Most recently, he has become increasingly critical of his fellow justices for their continued involvement after a court order to put more money into K-12 education. He was the only justice to vote against a ruling ordering the Legislature to write a report on its progress by April 30.

“This court’s expanding control of the Legislature’s funding of education continues to be a violation of the state’s constitution,” he wrote at that time. “This court’s exercise of continuing jurisdiction in this case usurps what is intended to be — and what expressly is — a legislative function and duty.”
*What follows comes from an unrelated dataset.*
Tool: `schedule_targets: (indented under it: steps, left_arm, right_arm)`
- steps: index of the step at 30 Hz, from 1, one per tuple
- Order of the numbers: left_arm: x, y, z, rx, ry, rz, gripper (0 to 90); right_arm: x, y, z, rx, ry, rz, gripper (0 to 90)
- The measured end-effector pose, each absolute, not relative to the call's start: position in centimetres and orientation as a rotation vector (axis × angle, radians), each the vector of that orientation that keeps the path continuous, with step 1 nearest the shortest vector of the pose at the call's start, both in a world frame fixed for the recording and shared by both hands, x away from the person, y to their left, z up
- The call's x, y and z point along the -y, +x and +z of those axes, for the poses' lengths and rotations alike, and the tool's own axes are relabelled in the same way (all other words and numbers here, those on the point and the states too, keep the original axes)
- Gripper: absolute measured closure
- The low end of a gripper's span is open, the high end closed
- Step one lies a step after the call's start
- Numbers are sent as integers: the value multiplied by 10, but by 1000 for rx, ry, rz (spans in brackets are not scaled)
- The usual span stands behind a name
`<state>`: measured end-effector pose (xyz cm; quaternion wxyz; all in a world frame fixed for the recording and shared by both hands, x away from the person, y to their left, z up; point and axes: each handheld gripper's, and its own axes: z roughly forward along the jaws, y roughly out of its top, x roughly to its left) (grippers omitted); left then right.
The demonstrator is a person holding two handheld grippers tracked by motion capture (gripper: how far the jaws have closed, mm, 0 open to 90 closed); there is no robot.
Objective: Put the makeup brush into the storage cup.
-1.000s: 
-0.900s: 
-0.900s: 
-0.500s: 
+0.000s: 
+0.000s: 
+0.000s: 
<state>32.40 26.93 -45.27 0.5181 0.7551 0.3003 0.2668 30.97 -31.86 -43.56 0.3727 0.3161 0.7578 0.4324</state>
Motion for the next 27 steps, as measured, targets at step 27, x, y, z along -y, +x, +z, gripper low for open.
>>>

The Tacoma News Tribune reported earlier this month that Johnson would miss much of the court’s winter term due to “unexpected health concerns.” Johnson has not disclosed the nature of the concerns.

On Monday, Chief Justice Barbara Madsen said that, “Justice Jim Johnson has brought an important perspective to the court’s deliberations over the years. While his departure will be a loss for the court, we wish him and his family all the best.”

In a letter to Gov. Jay Inslee, Johnson said he has “endeavored to follow in the footsteps of the Washington state constitutional framers whose legacy is embodied in our citizenry’s robust constitutional Article I individual rights such as free speech, religious liberty and property protection.”

“I have worked to promote the separation of powers and enforce the state and federal constitutions as originally intended and written,” he wrote. “I am grateful for the opportunity to have served all the citizens of the state of Washington.”

Inslee said in a statement that Johnson “offered a unique perspective on the state’s highest bench, and whether you agreed or disagreed with him, he was always ready for lighthearted banter and conversation.”

The governor is expected to appoint someone to fill the seat until it can be filled in the November election.

Three incumbent judges also are up for re-election this year: Mary Fairhurst, Debra Stephens and the court’s other Johnson, Associate Chief Justice Charles Johnson.